August 9, 2021

Exposure assessment of Spanish lactating mothers to acrylamide via human biomonitoring

S F Hernandez et al, 2021. Exposure assessment of Spanish lactating mothers to acrylamide via human biomonitoring, Environmental Research, published online.


Acrylamide (AA) is an organic compound classified as “Probably carcinogenic to humans” (Group 2 A) that can be found principally in processed carbohydrate-rich foods and tobacco smoke. In humans, after exposure, AA is rapidly metabolized and excreted in urine, predominantly as N-acetyl-S-(2-carbamoylethyl)-l-cysteine (AAMA), N-acetyl-S-(2-carbamoyl-2-hydroxyethyl)-l-cysteine (GAMA3) and N-Acetyl-3-[(3-amino-3-oxopropyl)sulfinyl]-L-alanine (AAMA-Sul), which can be used as short-term biomarkers of exposure to AA. In this study, the presence of AA metabolites in urine samples of lactating mothers living in Spain (n = 114) was analyzed by “dilute and shoot” and liquid chromatography coupled to tandem mass spectrometry (LC-MS/MS).
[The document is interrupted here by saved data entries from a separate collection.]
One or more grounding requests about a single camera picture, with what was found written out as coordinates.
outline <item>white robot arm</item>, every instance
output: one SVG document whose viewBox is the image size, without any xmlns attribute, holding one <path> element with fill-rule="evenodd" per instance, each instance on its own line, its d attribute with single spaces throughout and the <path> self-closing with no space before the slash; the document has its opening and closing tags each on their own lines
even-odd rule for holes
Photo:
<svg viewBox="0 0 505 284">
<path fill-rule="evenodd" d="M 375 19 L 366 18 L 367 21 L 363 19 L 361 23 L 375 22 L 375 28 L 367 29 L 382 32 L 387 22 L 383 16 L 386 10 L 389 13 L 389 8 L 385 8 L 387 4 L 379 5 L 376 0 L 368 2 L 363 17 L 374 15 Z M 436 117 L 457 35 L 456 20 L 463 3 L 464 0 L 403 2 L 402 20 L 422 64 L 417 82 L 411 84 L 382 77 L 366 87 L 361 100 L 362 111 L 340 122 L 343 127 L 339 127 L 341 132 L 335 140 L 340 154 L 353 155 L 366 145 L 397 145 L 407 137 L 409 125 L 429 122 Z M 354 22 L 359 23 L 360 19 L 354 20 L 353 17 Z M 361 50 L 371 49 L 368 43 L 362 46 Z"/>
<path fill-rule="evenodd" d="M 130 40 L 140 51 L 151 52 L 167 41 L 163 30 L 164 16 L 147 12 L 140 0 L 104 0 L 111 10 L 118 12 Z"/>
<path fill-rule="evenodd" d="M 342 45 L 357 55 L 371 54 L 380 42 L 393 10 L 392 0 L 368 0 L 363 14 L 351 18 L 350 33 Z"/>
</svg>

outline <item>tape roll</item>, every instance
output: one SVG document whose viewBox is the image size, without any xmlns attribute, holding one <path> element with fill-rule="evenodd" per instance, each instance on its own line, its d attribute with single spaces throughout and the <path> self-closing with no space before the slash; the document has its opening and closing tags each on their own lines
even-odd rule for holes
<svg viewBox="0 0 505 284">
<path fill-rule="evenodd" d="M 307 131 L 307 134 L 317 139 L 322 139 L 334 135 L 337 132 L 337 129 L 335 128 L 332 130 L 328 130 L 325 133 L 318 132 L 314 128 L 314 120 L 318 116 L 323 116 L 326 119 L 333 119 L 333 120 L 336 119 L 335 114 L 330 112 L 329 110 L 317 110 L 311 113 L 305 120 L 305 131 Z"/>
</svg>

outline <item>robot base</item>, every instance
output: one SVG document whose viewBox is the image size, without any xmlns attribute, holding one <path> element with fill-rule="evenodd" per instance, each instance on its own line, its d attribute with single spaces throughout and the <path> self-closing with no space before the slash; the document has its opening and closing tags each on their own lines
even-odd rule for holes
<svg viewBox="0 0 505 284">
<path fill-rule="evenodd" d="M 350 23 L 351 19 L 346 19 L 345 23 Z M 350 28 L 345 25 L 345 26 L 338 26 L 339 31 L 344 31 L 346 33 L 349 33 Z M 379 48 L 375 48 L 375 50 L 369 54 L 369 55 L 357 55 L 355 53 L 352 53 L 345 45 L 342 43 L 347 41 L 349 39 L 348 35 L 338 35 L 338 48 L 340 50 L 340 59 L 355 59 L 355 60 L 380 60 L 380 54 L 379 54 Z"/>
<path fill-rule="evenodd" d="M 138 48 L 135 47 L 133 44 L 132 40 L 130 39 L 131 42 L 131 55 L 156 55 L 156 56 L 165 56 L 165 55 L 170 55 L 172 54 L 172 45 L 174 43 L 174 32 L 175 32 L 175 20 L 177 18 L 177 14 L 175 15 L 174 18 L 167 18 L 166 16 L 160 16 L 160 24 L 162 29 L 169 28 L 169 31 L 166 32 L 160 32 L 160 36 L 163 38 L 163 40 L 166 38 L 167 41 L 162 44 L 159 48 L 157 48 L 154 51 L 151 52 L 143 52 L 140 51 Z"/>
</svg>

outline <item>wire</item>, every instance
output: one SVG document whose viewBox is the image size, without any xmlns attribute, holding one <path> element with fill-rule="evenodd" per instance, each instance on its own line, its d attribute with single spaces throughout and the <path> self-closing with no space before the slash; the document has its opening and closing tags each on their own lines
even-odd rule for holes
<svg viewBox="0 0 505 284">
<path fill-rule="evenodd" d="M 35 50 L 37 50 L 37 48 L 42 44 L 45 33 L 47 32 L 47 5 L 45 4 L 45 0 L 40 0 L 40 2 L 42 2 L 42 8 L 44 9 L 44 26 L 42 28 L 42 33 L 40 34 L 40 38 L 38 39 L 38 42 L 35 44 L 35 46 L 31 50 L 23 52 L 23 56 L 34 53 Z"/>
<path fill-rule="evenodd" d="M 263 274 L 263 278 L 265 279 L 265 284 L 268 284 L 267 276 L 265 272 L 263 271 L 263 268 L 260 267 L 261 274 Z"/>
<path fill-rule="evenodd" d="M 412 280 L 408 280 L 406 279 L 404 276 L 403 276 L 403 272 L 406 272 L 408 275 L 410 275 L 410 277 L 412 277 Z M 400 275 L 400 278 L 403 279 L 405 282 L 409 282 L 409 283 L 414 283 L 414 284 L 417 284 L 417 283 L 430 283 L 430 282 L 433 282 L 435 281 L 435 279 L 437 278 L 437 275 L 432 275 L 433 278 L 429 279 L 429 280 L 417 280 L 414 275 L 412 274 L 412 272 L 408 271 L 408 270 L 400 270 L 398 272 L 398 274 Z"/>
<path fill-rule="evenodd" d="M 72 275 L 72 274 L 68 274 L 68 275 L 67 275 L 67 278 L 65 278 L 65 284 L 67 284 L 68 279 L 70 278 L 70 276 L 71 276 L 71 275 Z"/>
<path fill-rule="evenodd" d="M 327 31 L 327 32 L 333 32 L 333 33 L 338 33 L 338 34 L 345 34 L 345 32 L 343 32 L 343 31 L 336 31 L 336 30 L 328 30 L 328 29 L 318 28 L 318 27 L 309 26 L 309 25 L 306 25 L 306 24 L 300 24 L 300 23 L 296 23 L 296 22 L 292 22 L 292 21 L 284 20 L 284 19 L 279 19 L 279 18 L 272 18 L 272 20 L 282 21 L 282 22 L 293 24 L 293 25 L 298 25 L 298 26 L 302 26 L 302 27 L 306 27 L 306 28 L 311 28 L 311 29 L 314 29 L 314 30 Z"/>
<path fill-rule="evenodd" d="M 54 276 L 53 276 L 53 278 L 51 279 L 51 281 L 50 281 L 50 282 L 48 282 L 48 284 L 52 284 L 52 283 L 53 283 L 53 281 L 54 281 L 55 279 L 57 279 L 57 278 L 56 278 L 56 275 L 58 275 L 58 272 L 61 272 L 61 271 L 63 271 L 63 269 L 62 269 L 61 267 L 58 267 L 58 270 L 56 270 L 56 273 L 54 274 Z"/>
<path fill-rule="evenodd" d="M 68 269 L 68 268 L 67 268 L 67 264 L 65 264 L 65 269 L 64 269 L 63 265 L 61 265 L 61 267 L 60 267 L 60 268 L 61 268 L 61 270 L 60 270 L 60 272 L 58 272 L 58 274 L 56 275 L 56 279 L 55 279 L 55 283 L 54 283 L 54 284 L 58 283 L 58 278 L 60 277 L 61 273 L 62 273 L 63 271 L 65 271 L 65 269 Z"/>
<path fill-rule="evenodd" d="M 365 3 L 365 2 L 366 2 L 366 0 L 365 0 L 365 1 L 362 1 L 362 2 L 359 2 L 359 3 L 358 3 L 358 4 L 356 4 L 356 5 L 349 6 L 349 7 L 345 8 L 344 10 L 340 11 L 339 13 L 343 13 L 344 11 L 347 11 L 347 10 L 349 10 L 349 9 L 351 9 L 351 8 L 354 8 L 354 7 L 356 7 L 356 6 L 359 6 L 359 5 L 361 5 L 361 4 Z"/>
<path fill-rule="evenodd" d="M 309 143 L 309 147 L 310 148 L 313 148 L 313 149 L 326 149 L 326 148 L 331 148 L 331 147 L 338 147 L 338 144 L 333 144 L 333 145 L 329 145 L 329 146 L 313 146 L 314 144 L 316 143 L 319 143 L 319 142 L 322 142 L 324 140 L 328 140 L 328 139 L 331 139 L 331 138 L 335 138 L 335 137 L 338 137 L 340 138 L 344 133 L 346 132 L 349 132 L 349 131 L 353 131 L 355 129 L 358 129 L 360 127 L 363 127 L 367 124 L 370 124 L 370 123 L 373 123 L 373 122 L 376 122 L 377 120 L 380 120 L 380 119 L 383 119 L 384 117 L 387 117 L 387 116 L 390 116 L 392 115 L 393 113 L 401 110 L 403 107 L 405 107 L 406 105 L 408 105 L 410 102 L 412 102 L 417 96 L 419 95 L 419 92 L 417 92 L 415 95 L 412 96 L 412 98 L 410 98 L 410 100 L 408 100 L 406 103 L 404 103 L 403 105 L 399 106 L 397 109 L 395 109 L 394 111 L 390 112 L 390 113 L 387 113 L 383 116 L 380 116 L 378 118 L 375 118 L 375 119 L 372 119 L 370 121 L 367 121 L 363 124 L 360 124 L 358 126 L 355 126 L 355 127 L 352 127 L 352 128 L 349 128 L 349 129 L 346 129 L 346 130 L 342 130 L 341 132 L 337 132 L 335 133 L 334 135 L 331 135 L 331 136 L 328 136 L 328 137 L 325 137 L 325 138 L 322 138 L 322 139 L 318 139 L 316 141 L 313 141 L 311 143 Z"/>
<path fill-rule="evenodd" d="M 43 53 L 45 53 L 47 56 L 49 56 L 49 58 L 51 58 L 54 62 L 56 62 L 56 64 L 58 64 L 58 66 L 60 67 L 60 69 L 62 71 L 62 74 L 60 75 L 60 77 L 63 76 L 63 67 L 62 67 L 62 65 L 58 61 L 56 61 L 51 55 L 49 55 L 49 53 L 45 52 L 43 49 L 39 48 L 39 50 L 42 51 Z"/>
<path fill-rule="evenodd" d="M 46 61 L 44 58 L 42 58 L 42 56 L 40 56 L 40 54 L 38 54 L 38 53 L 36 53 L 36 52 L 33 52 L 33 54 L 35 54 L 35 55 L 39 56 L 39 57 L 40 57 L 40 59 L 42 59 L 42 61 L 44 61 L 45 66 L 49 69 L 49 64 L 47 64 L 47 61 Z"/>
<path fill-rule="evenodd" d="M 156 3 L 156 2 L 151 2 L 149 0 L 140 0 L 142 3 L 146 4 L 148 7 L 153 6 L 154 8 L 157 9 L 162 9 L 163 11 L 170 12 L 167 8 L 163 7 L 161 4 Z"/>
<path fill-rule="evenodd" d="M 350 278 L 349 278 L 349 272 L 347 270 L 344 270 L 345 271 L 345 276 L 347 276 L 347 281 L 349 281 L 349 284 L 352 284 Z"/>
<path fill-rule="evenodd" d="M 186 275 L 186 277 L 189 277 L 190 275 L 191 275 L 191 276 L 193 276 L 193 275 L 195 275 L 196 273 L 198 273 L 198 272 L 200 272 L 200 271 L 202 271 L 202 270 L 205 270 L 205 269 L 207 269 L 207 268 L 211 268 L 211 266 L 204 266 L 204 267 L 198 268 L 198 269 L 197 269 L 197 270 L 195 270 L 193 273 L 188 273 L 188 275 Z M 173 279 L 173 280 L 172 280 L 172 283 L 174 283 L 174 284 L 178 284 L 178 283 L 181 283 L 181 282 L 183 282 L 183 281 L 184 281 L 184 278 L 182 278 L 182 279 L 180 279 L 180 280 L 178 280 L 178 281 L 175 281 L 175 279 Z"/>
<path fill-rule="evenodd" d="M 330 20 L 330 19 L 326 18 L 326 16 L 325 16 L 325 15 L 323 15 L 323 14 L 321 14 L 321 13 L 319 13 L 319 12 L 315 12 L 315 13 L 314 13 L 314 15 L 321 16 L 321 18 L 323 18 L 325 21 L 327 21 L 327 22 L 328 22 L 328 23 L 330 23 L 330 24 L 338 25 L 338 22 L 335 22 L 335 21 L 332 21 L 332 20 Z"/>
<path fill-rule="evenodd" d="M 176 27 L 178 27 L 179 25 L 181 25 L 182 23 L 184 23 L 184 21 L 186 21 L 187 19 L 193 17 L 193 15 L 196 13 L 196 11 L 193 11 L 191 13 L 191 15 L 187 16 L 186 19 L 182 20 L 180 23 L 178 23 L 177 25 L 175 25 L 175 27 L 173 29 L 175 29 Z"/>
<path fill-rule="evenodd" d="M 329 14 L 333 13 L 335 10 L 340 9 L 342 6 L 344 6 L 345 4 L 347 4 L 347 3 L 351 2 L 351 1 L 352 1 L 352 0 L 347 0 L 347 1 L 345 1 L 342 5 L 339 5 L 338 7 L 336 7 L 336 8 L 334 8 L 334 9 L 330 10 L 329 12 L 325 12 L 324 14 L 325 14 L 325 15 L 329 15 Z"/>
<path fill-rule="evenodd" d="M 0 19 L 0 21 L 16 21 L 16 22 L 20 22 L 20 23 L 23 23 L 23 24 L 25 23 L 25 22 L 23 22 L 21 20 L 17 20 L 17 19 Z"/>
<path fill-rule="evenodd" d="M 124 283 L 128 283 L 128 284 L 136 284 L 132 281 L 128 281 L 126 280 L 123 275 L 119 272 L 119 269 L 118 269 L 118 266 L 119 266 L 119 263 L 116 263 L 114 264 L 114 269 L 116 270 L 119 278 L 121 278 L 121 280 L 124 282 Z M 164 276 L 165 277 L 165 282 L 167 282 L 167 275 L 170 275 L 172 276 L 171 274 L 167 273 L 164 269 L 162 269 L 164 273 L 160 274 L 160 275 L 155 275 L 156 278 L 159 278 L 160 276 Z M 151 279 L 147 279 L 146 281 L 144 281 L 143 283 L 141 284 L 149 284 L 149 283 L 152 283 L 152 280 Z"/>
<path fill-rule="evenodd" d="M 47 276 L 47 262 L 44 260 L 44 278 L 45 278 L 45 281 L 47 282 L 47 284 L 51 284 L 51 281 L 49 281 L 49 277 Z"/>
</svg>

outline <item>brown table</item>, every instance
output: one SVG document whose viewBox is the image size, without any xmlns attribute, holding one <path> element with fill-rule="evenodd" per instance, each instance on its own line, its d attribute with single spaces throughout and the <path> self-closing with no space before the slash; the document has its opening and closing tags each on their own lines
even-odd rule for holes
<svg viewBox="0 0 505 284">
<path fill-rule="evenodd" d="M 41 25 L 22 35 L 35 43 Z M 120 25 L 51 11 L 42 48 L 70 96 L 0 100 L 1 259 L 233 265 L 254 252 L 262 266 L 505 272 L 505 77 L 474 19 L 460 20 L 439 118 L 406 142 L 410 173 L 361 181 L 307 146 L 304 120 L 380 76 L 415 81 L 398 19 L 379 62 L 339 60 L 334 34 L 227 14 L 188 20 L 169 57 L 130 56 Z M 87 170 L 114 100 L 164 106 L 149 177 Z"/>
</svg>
All urinary metabolites were detected in 100% of the analyzed samples, with geometric means of 70, 33 and 15 ng ml-1, for AAMA, AAMA-Sul and GAMA3, respectively. The consumption of coffee, bread and precooked food products were found to be significant predictors of internal exposure to AA. An estimated daily intake (EDI) of AA based on its urinary metabolites was calculated, obtaining mean values between 1.2 and 1.9 μg AA·kg bw-1·day-1 in the target population. The risk assessment was evaluated using both reverse and forward dosimetry, showing an average margin of exposure (MOE) of 349 and a hazard quotient (HQ) of 5.5. Therefore, AA exposure should be considered a medium priority for risk assessment follow-up in the Spanish population, since a health concern with respect to non-neoplastic toxicity could not be discarded.